Dominika Tajner czuje się już singielką, chociaż jeszcze nie ma orzeczonego rozwodu z liderem Ich Troje. - Mentalnie tak, bo definitywnie zakończyłam nasze małżeństwo. Formalnie wciąż jesteśmy w trakcie rozwodu. Najśmieszniejsze jest to, że teraz lepiej się ze sobą dogadujemy niż jeszcze niedawno w małżeństwie. Spędziliśmy ze sobą zbyt dużo czasu, żeby teraz tracić energię na kłótnie. (...) Wiem, że teraz muszę zamknąć pewne rozdziały. Jeśli chodzi o Michała, ta historia już dobiegła końca - powiedział w magazynowi "Flesz" czwarta żona Wiśniewskiego.
Odniosła się także do plotek na temat rozpadu jej małżeństwa. - Posądzono mnie o romanse, których nie było.
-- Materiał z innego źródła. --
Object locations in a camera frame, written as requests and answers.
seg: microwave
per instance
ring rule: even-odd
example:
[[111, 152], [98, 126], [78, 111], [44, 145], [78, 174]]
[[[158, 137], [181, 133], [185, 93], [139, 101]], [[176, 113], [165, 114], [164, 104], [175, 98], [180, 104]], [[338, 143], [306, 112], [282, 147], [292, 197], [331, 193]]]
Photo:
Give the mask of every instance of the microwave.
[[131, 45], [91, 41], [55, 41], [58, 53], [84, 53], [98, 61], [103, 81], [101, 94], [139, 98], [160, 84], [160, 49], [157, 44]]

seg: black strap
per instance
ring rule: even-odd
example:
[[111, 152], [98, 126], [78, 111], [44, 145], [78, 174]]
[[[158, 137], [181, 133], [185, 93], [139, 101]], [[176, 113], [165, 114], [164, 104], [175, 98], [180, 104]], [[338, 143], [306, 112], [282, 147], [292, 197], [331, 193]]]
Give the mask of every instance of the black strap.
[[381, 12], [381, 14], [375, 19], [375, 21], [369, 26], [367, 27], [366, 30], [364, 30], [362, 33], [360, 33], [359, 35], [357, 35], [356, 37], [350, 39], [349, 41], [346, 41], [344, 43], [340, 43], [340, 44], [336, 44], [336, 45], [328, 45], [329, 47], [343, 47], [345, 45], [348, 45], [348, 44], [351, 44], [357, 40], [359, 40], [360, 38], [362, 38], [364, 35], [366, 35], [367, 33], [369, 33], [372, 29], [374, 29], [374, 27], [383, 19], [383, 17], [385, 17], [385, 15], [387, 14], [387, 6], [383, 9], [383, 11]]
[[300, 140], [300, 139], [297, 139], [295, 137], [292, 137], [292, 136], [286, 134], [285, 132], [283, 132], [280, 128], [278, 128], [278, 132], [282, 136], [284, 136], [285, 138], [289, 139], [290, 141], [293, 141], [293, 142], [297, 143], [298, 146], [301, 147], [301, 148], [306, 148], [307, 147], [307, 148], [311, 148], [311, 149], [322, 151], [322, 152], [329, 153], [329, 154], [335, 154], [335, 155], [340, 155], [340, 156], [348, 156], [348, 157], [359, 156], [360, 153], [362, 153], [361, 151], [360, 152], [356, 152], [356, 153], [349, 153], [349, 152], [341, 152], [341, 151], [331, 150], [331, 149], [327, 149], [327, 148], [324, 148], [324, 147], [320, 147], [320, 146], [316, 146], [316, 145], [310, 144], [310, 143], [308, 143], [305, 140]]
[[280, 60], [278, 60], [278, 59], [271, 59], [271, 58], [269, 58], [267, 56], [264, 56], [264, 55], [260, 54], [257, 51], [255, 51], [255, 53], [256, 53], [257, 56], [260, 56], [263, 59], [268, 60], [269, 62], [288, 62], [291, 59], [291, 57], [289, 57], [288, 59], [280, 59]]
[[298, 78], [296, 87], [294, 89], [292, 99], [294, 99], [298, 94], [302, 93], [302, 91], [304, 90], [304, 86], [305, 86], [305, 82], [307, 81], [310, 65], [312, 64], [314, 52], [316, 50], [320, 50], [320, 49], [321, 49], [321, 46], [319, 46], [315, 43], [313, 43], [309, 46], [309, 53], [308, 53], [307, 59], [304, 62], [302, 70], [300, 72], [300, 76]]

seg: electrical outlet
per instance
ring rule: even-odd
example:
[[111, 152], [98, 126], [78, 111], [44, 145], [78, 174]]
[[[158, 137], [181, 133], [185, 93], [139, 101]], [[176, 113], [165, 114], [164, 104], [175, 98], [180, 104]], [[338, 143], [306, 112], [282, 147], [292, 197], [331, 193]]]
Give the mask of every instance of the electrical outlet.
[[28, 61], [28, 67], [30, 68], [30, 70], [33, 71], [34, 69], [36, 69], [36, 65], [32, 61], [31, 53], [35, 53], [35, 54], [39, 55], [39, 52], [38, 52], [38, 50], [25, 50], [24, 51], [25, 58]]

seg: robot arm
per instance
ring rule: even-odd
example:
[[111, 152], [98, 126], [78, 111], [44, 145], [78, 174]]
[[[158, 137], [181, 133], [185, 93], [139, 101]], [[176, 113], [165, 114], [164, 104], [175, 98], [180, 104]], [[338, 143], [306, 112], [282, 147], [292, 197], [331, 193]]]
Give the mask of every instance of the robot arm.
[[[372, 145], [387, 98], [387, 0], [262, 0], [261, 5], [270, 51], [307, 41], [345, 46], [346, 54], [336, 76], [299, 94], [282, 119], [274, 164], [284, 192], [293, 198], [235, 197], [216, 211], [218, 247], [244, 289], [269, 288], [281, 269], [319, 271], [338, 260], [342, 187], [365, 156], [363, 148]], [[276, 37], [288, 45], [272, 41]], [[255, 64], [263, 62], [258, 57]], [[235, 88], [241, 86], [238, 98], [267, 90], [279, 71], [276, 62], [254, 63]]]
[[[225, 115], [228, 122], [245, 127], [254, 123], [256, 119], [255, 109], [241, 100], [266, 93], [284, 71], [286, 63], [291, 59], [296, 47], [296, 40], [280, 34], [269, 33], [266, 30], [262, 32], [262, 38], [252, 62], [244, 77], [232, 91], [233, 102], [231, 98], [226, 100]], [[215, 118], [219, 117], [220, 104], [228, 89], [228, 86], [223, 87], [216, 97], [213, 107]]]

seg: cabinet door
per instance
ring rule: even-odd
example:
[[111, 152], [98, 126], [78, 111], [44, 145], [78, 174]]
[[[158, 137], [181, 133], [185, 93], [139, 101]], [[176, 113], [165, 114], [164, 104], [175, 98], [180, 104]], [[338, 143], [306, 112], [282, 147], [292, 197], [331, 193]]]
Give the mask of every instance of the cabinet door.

Prawda jest jednak taka, że w moim małżeństwie od dawna było nie najlepiej. Ale szczerze mówiąc na początku myślałam, że to tylko kolejny kryzys. Byliśmy ze sobą już dziewięć lat, a w tak długich związkach przecież nie zawsze jest kolorowo - wyjawiła.
Dominika Tajner skupia się teraz na pracy. Jest coachem i psychologiem. Być może swoje umiejętności będzie mogła pokazać w telewizji. - Właśnie piszę scenariusz autorskiego programu poświęconego pomaganiu kobietom od strony psychologicznej. Mam nadzieję, że któraś z telewizji będzie zainteresowana tym formatem - wyznała.